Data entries
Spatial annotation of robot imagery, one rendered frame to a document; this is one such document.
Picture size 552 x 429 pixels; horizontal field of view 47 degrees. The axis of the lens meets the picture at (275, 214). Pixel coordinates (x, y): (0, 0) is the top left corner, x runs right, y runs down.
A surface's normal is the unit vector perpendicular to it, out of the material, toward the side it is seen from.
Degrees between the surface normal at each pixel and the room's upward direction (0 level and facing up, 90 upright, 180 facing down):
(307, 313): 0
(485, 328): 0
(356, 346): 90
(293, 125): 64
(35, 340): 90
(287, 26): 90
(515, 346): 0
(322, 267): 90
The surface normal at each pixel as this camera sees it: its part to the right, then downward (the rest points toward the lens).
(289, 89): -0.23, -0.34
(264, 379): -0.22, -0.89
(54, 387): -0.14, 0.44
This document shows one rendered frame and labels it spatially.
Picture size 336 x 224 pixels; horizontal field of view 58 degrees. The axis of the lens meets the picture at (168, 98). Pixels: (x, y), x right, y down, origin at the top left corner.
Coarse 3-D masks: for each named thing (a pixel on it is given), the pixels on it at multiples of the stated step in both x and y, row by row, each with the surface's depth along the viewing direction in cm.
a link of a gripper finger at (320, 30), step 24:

Goal of the exercise
Only the lines from the one bearing "Picture size 552" through the end of the entries above belong in the answer, each one exactly as given.

Completed task
Picture size 552 x 429 pixels; horizontal field of view 47 degrees. The axis of the lens meets the picture at (275, 214). Pixel coordinates (x, y): (0, 0) is the top left corner, x runs right, y runs down.
A surface's normal is the unit vector perpendicular to it, out of the material, toward the side it is seen from.
Degrees between the surface normal at each pixel and the room's upward direction (0 level and facing up, 90 upright, 180 facing down):
(307, 313): 0
(485, 328): 0
(356, 346): 90
(293, 125): 64
(35, 340): 90
(287, 26): 90
(515, 346): 0
(322, 267): 90
The surface normal at each pixel as this camera sees it: its part to the right, then downward (the rest points toward the lens).
(289, 89): -0.23, -0.34
(264, 379): -0.22, -0.89
(54, 387): -0.14, 0.44
This document shows one rendered frame and labels it spatially.
Picture size 336 x 224 pixels; horizontal field of view 58 degrees. The axis of the lens meets the picture at (168, 98). Pixels: (x, y), x right, y down, origin at the top left corner.
Coarse 3-D masks: for each named thing (a pixel on it is given), the pixels on it at multiples of the stated step in both x and y, row by row, each with the surface's depth along the viewing direction in cm.
a link of a gripper finger at (320, 30), step 24:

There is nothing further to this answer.